普通部隊は、司令部ごとに基地の中に広大な土地を保有している。ここでは司令官は戦争の専門家、技術者というより、そろばん勘定に長けた経済家でなければならない。広大な土地を活用して、利益を生み出し下級兵士とその家族を食べさせなければならない。基地内の土地を民間に貸し出して養鶏場、養豚場、養魚場などの共同経営や、サトウキビ・キャッサバ・バナナ・パパイヤ・マンゴー・カシュウ―ナッツなどの栽培にいそしむのである。もっとも国際市場に開かれていないので、それだけでは蓄財はなかなかむつかしく、本源的蓄積ができないので、外国資本がやってくるのを待ちどおしく思うのである。
士官学校出の高級軍人は、ネウイン社会主義時代は退職してからも国会議員や地方議員となり、利権が保障される。年金制度は貧弱なのであってなきがごとし。工科系大学での公務員であれば、退職金代わりに土地をもらえる。ネウイン統治は、二重三重に利権構造を築き、高級将校がゆめゆめ反乱など起こす気にならないよう利益でがんじがらめにしたのである。国軍が利権死守に血眼になるのも、それがなければ、反乱を誘発する危険性が大きくなることを本能的に知っているからである。

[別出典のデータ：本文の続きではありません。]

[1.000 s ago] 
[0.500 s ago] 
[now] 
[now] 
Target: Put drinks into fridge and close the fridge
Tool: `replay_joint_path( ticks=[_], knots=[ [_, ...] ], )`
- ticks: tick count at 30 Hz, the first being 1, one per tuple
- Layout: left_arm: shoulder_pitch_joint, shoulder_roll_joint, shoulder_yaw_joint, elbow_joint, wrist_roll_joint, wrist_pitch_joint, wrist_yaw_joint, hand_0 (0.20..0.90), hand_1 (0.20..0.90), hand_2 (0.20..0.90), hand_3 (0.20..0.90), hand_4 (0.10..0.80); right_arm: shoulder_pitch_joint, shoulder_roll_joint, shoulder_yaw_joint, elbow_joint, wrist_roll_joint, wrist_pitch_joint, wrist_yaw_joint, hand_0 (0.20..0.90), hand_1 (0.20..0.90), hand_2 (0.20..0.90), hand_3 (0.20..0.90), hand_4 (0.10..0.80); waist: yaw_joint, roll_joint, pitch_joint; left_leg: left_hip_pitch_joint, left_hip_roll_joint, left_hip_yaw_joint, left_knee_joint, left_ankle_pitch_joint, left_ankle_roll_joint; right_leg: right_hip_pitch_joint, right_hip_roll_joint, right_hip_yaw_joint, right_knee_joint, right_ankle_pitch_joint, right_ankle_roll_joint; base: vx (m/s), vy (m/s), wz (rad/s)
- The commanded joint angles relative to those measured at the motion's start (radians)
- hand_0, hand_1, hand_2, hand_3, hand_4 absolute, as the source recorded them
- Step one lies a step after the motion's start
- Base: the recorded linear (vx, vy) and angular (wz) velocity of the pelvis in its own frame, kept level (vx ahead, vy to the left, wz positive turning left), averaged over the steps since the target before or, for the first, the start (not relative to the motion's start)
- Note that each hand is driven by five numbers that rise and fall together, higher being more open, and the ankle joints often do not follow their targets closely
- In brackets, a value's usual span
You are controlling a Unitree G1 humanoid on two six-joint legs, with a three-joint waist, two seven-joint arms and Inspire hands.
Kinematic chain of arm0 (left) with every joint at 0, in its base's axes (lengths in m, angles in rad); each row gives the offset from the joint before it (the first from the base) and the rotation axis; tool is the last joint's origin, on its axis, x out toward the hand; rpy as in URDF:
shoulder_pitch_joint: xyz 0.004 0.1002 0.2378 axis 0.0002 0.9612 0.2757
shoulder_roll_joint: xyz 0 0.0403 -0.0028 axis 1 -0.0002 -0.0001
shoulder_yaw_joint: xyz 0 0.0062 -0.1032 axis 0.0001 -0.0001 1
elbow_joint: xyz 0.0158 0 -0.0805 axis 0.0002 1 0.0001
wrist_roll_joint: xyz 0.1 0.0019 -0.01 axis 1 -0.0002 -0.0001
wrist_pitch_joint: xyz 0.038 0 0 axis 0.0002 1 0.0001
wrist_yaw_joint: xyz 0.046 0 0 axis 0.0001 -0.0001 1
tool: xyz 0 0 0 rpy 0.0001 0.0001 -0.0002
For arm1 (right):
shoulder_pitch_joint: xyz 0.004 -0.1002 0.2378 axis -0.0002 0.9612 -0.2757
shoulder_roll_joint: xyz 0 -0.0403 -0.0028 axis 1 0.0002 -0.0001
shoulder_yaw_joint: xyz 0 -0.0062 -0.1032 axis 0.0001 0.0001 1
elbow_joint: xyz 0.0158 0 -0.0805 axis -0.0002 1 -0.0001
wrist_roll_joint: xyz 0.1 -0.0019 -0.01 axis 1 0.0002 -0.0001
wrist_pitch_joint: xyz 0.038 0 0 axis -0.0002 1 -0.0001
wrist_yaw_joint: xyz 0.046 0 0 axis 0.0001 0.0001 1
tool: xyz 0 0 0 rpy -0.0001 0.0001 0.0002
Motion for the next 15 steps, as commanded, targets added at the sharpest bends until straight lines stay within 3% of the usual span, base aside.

ミャンマー国軍は、共産党と人民解放軍が一体化したものであり、それだけに搾取の仕方が粗暴である。しかしその原因を作ったのは、アウンサン将軍である。というのも、戦時ということもあって、アウンサン将軍は国軍とは別個に政党を育てなかった。戦後、政党と統一戦線組織と軍隊をそれぞれの役割に応じて分離独立させるべきであったが、30歳そこそこで暗殺されたためかなわなかった。そのため文民政府によるシビリアン・コントロールという近代国家の原則はなおざりにされてしまった。政治問題を政治的に解決するよりも、軍事的暴力的に解決する習癖が習い性となってしまったのである。
こうしたアウンサン将軍の負の遺産を民主化勢力自身が対自化し、国軍の力を殺ぐ戦略戦術を頭を絞って考えなければならないのである。